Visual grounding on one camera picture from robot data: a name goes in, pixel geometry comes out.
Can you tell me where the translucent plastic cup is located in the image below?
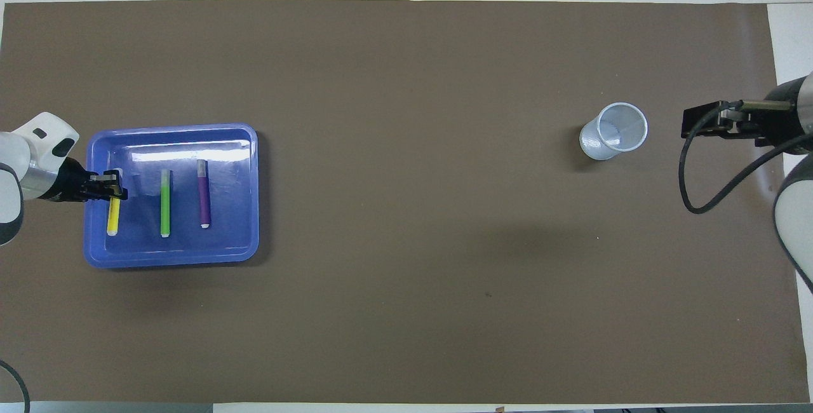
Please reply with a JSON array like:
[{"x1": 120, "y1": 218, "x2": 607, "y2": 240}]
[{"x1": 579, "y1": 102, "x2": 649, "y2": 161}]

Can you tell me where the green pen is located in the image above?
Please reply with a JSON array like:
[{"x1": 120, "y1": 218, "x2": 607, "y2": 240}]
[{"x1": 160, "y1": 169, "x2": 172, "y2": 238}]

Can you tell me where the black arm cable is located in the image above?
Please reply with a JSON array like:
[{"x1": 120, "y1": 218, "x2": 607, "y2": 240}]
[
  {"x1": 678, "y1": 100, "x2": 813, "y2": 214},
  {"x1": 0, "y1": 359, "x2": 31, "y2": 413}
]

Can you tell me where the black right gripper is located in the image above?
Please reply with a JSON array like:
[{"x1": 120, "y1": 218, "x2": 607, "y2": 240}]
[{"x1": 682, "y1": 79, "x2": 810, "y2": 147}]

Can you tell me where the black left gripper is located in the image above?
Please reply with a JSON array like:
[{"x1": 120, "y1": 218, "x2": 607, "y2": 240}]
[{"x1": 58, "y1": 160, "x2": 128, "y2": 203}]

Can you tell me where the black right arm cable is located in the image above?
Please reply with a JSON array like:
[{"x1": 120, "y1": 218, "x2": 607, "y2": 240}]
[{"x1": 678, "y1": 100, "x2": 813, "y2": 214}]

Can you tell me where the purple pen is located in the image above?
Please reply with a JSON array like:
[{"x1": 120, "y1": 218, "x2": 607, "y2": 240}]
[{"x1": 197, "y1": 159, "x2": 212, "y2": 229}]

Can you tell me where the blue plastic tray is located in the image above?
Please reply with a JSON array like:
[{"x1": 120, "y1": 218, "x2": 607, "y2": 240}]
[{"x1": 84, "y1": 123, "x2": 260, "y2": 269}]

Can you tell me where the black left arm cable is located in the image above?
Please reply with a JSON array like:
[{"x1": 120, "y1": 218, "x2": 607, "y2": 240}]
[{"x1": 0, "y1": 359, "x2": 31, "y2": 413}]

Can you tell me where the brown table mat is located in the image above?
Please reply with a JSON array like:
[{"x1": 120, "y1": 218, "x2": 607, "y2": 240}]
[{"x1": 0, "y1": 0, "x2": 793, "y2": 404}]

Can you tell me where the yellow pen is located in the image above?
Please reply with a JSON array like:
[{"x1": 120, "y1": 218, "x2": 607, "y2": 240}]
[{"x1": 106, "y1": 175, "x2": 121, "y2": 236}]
☆ ☆ ☆ ☆ ☆ ☆ ☆
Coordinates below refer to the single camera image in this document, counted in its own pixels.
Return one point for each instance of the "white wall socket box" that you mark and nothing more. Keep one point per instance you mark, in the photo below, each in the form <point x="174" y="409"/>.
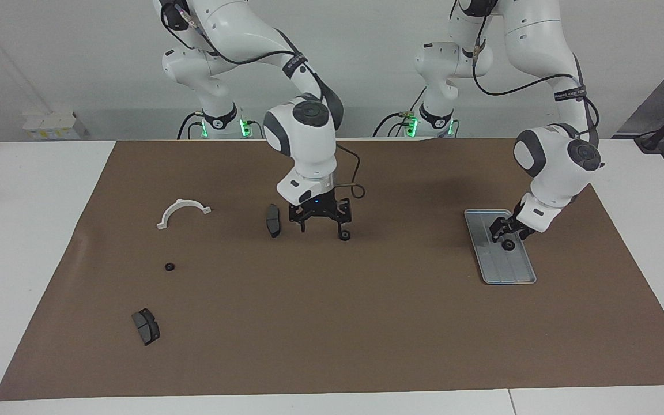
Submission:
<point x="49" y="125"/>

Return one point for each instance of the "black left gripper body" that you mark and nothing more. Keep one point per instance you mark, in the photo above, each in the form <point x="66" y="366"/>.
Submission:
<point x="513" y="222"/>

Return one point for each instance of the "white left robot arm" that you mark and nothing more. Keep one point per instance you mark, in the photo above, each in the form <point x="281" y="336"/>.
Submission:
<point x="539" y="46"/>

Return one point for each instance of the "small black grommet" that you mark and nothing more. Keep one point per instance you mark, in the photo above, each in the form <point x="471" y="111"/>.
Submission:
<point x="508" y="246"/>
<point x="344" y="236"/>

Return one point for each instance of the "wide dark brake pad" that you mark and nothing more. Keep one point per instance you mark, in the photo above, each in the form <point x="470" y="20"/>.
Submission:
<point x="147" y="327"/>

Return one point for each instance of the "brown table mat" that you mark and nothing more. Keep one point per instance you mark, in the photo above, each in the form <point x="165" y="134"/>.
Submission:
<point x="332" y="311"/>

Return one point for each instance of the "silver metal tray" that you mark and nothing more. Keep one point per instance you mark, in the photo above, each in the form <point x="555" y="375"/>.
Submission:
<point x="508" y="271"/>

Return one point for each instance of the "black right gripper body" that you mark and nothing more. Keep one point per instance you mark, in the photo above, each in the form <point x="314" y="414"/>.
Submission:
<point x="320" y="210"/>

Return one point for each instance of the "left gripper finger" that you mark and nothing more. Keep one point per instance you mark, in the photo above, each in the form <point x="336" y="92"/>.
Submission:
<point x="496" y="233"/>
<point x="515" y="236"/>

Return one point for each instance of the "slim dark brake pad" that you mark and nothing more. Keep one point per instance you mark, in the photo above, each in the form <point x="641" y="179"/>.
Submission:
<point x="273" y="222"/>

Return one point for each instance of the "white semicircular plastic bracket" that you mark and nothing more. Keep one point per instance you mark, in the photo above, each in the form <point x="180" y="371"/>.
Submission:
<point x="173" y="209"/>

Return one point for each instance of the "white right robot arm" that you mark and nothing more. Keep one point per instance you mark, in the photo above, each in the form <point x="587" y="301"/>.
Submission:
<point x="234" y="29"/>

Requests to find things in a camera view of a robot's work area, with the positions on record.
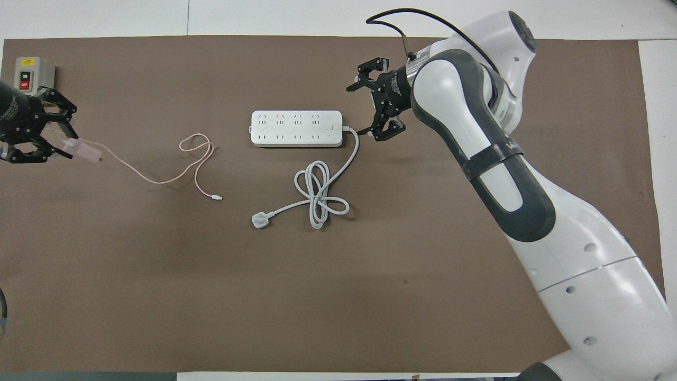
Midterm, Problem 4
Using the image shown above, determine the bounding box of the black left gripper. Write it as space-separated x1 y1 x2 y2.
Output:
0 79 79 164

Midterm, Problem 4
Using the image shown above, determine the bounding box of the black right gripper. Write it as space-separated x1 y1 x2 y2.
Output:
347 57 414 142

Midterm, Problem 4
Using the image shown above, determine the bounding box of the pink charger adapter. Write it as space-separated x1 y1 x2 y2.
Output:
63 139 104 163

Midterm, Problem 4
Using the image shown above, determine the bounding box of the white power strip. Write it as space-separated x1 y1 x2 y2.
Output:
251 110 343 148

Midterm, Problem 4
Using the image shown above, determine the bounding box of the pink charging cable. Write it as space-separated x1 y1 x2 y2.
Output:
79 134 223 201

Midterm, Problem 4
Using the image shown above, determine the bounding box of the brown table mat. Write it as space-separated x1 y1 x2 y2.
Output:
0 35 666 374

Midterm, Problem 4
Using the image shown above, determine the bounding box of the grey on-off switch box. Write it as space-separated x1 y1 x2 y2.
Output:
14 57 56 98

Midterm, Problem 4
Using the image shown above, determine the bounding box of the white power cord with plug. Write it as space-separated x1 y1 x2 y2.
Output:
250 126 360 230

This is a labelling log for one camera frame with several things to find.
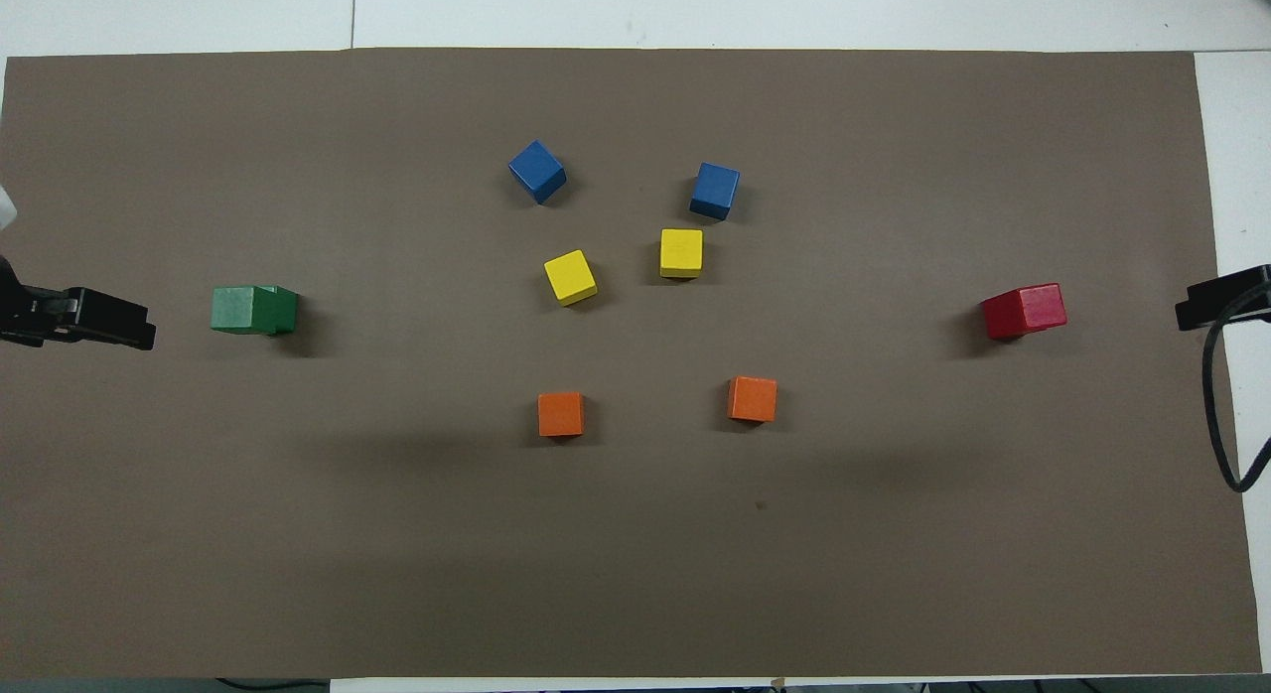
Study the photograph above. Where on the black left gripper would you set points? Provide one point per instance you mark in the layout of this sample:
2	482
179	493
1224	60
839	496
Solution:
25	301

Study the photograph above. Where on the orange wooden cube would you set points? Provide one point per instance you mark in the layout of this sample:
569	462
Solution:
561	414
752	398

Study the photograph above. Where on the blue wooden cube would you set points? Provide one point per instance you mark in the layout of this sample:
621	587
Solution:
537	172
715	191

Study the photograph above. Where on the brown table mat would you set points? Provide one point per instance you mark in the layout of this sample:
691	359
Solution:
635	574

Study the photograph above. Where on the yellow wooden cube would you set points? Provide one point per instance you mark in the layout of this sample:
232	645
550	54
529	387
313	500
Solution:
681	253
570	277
☆ ☆ ☆ ☆ ☆ ☆ ☆
## [Brief]
Check each line above for "determine" and give the number of lines that match, nothing more.

## [Result for this task]
8